Indagar en la historia desde otra perspectiva, centrada en las vivencias, pensamientos y sentimientos de figuras históricas femeninas, creo que es una forma de recuperar esas voces que han sido suprimidas. Al crear relatos ficticios de estos personajes, no solo podríamos explorar sus acciones y logros, sino también sus emociones, miedos, conflictos internos y las dificultades que enfrentaron debido a su género. Esta es una manera de acercarnos a una realidad más completa, más rica y más cercana a lo que realmente ocurrió, porque no se trata solo de hechos fríos y objetivos, sino de las vidas humanas que fueron parte de esos hechos.

Por ejemplo, al imaginar los diarios de figuras como Harriet Tubman o Clara Schumann, no solo recuperamos sus historias de lucha y triunfo, sino que también damos visibilidad a las emociones y pensamientos que, muchas veces, se ocultan en la documentación histórica tradicional. Es fácil centrarse en los logros visibles y tangibles, pero las emociones, las motivaciones personales, las dificultades internas y las barreras sociales que enfrentaron las mujeres de su tiempo, son aspectos igualmente cruciales para comprender la magnitud de su legado.

En un mundo donde las mujeres históricas a menudo se han visto relegadas a un segundo plano o han sido reducidas a estereotipos, esta forma de escribir sus historias desde una perspectiva más íntima y reflexiva puede ser fundamental para reconocer dignamente su grandeza. Las mujeres, a lo largo de la historia, han sido líderes, pensadoras, creadoras, luchadoras y visionarias, pero sus historias se han desdibujado en los márgenes, a menudo confinadas a roles secundarios o invisibles.

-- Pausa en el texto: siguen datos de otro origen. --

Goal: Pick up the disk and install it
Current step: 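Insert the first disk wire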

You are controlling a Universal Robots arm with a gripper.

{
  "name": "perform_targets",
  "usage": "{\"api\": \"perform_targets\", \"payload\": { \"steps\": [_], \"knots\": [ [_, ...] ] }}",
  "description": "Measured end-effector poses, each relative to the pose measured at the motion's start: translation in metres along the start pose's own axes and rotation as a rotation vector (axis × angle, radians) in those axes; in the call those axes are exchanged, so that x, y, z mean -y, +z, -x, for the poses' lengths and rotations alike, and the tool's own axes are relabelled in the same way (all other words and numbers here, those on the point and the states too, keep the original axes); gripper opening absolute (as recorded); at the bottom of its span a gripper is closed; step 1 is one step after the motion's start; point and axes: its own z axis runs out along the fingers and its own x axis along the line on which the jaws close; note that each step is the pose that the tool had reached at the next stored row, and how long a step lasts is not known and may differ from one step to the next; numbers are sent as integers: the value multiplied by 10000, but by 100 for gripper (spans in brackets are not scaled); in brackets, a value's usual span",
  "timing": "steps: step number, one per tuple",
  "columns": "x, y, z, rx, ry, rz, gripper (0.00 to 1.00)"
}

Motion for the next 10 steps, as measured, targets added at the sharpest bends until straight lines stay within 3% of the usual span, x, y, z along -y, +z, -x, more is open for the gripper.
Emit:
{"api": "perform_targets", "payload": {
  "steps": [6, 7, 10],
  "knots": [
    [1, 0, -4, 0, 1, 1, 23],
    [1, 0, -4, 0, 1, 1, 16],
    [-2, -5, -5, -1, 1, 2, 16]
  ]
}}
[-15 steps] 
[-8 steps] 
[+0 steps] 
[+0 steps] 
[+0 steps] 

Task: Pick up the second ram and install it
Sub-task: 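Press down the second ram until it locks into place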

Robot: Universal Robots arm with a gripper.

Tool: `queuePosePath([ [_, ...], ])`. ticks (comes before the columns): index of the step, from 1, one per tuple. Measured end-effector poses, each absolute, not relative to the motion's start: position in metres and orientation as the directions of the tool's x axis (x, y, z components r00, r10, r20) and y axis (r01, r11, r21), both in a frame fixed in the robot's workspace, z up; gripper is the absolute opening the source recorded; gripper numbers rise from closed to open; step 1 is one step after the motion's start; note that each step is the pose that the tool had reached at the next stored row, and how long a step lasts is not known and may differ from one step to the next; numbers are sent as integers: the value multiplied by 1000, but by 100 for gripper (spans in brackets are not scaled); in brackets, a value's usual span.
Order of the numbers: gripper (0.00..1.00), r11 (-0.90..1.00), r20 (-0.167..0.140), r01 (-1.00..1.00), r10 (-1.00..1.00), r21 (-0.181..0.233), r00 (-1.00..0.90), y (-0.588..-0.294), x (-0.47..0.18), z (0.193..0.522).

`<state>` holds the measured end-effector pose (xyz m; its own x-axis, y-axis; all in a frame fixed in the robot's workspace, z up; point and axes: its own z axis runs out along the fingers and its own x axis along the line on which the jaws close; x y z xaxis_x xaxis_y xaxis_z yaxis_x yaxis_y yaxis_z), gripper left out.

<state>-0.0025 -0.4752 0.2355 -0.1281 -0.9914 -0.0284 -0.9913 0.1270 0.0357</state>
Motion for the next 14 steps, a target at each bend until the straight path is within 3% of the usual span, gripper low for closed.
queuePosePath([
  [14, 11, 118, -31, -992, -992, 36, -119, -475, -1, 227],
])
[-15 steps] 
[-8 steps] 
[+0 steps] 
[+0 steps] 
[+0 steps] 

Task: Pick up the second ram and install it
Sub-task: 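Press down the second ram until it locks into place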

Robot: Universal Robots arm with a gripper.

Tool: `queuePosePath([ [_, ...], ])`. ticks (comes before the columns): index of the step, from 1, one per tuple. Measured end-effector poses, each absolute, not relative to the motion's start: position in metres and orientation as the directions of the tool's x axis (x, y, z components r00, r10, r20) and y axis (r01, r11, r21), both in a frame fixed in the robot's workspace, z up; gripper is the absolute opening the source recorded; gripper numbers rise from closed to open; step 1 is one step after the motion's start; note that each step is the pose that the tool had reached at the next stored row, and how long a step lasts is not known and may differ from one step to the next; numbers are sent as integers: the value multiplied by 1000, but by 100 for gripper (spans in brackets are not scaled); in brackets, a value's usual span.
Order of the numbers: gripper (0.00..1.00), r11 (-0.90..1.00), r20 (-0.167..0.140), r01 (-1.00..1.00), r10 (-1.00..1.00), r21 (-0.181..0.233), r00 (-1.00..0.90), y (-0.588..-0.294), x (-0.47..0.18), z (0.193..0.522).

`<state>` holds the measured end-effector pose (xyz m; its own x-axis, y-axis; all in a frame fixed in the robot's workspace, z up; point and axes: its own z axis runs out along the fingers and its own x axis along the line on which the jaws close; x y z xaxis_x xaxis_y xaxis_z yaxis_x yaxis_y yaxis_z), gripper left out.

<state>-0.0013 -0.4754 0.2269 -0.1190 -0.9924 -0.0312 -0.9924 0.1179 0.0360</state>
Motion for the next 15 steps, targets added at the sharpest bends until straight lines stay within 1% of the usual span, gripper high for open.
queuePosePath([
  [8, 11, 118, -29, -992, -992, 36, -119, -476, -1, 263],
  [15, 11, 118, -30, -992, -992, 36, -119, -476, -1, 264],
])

Este formato, estos diarios ficticios, son, en definitiva, una forma de democratizar la historia. Una forma de cuestionar los relatos oficiales, de desafiar las narrativas unilaterales que solo reflejan las perspectivas de unos pocos. Al hacerlo, no solo rescatamos el papel fundamental de las mujeres en la historia, sino que también humanizamos el proceso histórico, dándole rostro y voz a aquellos que han sido olvidados, silenciados o simplemente ignorados. Esta labor de reescribir la historia desde otra perspectiva no solo pretende dar valor a nuestro entendimiento del pasado, sino que también abre puertas a una mayor inclusión y justicia en nuestra manera de entender el presente y el futuro.

Al final, la historia no es solo lo que ha ocurrido, sino lo que elegimos recordar, contar y enseñar. Y al darle voz a las figuras femeninas que han sido calladas, estamos reescribiendo esa historia de una forma más justa, completa y humana.

Sin embargo, aunque en este caso he elegido centrarme en los papeles femeninos dentro de la historia, dado que considero que a día de hoy continuamos sin hacerle justicia a la labor, al valor y la dignidad de las mujeres de la historia (y de la actualidad); esta forma de indagar en el pasado también es válida y enriquecedora para profundizar en cualquier figura relevante, independientemente de su género. Ya sea hombre o mujer. Pues, cada persona que ha dejado una huella significativa en la historia tiene una humanidad que va más allá de sus logros, una complejidad emocional que merece ser explorada. De esta manera podríamos aprender historia a través de una perspectiva más cercana y humana y tendríamos la posibilidad de conocer y empatizar mejor con figuras históricas como: Alejandro Magno, Juana de Arco, Thomas Edison, Winston Churchill, Anne Frank, Albert Einstein, Napoleón Bonaparte, Marie Curie, Simone de Beauvoir, Virginia Woolf, Sophie Scholl, Francesca Caccini, Nelson Mandela, Winston Churchill, Ada Lovelace, Katherine Johnson, Leonardo da Vinci, Che Guevara, Rosa Parks, Sócrates, Vincent van Gogh y cientos y cientos más.